Тем временем мы добрались до вершины очередного подъема, и ветер с дождем стали стихать. Темные стены скал обрамляли дорогу. Космострада наконец счастливо влилась в естественный перевал. Именно в этот момент прожекторы на миг потускнели, потом к ним вернулась прежняя яркость. Мотор стал жаловаться низким укоризненным журчанием.
– Джейк, у нас нестабильная плазма, – объявил Сэм.
– Ну надо же, как вовремя, – вздохнул я. – По-моему, отсюда мы все время будем катиться под гору. Какие у тебя данные?
– Все, что я могу прочитать на приборах, говорит нам, что у нас самая капризная нестабильность и она усугубляется. Температура падает. Ага, и долготное течение в плазме давным-давно перешагнуло предел Крускаля. Погоди-ка, все вспомогательные витки обмотки вроде бы приходят на выручку... ну вот, теперь снова все нормально... постой... еще минутка... черт, снова сбой. Выключи эту штуковину, Джейк.

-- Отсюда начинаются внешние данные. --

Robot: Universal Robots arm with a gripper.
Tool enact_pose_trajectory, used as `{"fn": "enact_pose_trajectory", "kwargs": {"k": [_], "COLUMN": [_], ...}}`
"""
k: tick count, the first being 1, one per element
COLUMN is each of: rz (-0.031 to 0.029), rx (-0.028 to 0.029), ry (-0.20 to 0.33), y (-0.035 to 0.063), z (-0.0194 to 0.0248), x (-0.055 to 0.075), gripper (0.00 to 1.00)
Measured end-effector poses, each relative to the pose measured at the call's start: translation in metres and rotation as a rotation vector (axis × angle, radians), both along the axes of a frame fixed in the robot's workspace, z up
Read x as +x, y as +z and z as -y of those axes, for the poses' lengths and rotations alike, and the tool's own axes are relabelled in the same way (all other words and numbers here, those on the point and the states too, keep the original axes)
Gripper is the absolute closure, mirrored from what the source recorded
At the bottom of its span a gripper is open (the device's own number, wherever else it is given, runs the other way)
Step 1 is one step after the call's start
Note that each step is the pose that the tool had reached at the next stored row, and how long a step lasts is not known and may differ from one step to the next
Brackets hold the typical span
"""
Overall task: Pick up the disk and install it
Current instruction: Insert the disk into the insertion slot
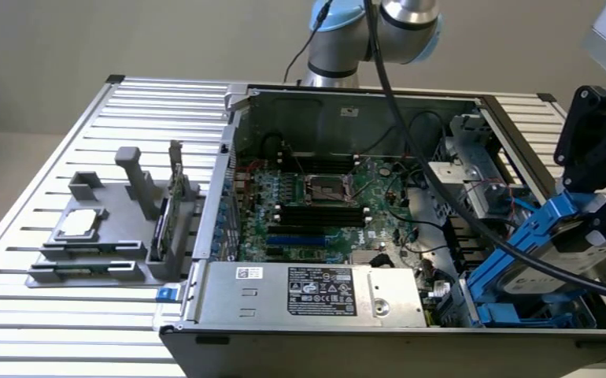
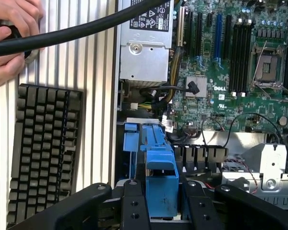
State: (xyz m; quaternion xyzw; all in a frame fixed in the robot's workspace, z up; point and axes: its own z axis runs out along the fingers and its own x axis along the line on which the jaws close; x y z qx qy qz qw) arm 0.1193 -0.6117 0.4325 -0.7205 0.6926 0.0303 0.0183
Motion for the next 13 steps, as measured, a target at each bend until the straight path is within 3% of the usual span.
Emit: {"fn": "enact_pose_trajectory", "kwargs": {"k": [13], "rz": [-0.0001], "rx": [0.0080], "ry": [0.008], "y": [-0.0149], "z": [0.0003], "x": [0.000], "gripper": [0.68]}}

– Сколько у нас мощности в аккумуляторах?
– Мы по горлышко заполнены. Можем выбираться пока на вспомогательном моторе, если только мы пока что преодолели последний холм на этой дороге.
Мы выбрались.
Мы скатились по противоположной стороне хребта холмов. В свете наших фар земля выглядела совсем другой, скалистой и дикой. Коротенькие, широкоствольные деревья свешивали темные кроны над дорогой. Мы ехали через широкие плато, ползли по краю темных глубоких провалов, которые, похоже, были каньонами. Дождь перестал, и температура снаружи упала резче некуда. Показались звезды, и впечатляющий замороженный взрыв звездной газовой туманности был словно нарисован на широком полотне неба. Не было никаких узнаваемых созвездий, потому что мы находились в восьмистах или около того световых годах от Земли или Ориона, если считать по часовой стрелке по спирали. Голиафа не было даже в небольших каталогах звезд.

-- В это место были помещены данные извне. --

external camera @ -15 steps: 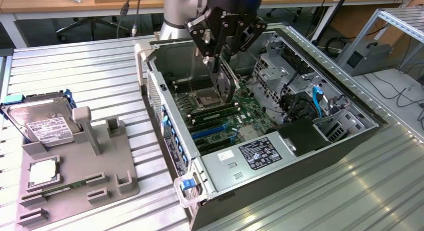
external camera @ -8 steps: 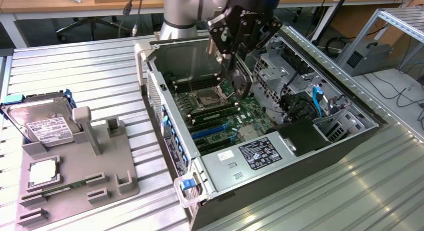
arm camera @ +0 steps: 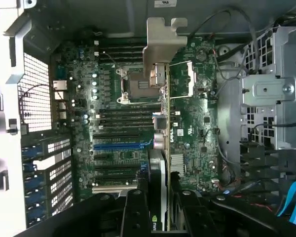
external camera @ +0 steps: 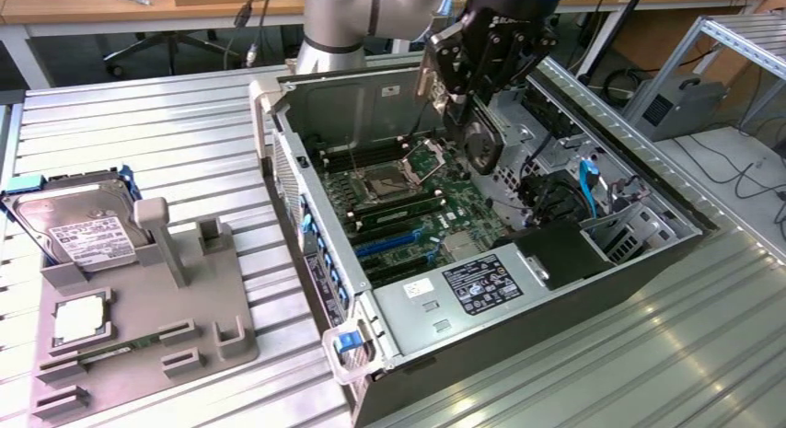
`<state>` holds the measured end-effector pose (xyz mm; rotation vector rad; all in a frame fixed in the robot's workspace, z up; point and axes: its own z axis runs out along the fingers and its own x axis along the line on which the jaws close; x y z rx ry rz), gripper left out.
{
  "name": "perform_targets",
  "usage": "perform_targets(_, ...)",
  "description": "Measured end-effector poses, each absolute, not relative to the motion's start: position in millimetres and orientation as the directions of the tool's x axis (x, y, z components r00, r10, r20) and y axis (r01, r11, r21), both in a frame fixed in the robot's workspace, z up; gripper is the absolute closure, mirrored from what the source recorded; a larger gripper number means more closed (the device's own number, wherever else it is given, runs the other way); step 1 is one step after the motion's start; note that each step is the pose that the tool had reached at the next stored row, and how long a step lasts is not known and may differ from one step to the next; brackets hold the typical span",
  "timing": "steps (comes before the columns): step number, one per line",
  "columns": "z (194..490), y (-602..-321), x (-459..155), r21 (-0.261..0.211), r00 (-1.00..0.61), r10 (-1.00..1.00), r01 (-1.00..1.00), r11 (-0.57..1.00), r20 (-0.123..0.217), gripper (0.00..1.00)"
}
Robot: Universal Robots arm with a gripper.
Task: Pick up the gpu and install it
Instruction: 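Pick up the gpu and move the gpu toward the slot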
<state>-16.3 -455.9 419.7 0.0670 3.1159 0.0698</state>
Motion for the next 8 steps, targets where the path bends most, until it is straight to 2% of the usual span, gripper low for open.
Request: perform_targets(8, 419.7, -454.9, 16.9, 0.045, -0.999, 0.027, 0.026, 0.999, -0.023, 0.73)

Не звездочки, а просто костерки в ночи.
Мы даже потеряли Космостраду. Она внезапно оборвалась под массивным скальным обвалом, но не раньше, чем нас об этом предупредил новый, сияющий и мигающий предупредительными огнями дорожный барьер, который оповещал нас, что нам нужно переместиться дальше на такую новенькую, с иголочки, автостраду Департамента Колониального Транспорта. Дорога привела нас в Максвеллвилль через полчаса.

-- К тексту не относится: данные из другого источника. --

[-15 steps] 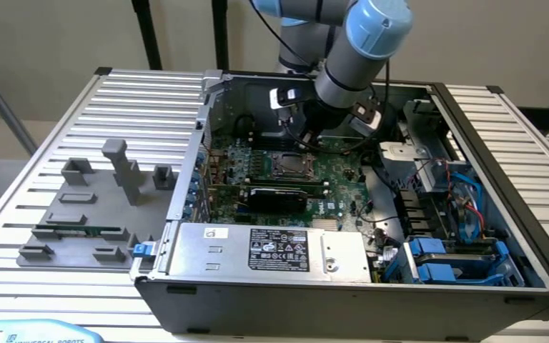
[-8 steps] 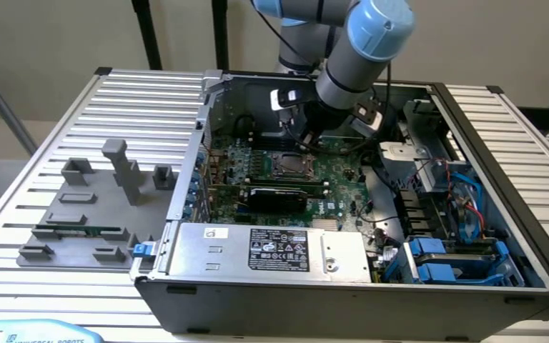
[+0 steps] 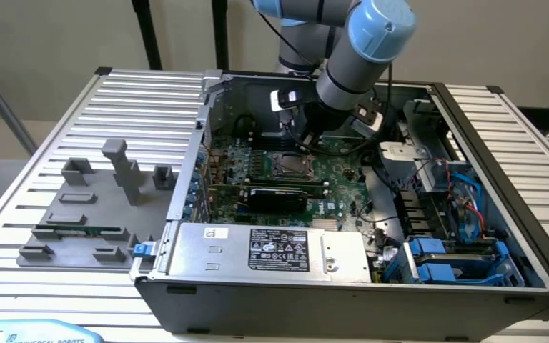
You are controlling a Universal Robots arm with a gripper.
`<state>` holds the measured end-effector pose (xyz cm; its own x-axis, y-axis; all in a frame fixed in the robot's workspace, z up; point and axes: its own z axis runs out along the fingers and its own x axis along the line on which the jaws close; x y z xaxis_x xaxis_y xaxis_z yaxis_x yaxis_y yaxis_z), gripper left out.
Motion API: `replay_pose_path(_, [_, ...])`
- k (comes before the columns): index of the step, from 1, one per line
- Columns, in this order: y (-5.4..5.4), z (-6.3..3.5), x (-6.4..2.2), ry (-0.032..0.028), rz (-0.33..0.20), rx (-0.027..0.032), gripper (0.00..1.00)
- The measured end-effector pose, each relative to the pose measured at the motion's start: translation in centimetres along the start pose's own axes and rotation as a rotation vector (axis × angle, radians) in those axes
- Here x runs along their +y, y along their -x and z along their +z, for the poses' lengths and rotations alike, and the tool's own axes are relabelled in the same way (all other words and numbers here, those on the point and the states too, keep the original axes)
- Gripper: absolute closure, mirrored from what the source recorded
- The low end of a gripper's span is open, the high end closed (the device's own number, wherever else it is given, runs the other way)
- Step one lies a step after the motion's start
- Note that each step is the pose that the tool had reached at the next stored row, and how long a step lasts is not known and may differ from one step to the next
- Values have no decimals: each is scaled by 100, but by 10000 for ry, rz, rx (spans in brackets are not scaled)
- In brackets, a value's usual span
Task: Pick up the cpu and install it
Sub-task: 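Install the first cpu locking lever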
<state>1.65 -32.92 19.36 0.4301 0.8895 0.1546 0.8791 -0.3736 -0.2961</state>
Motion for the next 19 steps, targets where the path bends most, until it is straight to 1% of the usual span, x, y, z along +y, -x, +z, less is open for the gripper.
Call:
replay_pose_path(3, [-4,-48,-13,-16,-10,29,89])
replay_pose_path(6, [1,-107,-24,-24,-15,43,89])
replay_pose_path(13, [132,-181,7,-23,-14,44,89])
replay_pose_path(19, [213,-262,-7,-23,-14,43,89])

Больница была поразительно хорошо оборудована. Серьезно раненный наш спутник был наполовину в коме и в шоке, но в него напихали достаточно трубок, чтобы разбудить и труп, и подняли ему гемоглобин с помощью плазмы, крови и кровезаменителей. Они даже ухитрились спасти ему ногу. Остальных из нас обработали и отпустили после того, как заново перевязали и заварили кожным пластиком на месте наши раны, а еще влив в нас полный спектр антибиотиков и антиксенобиотиков. Чтобы до конца убедиться, что ничего вредного в нас не осталось, они загнали нас под проверочный луч, который быстро поджарил все инородные тела в наших организмах, которые не могли представить паспорт, что их вырастили и выкормили на земле.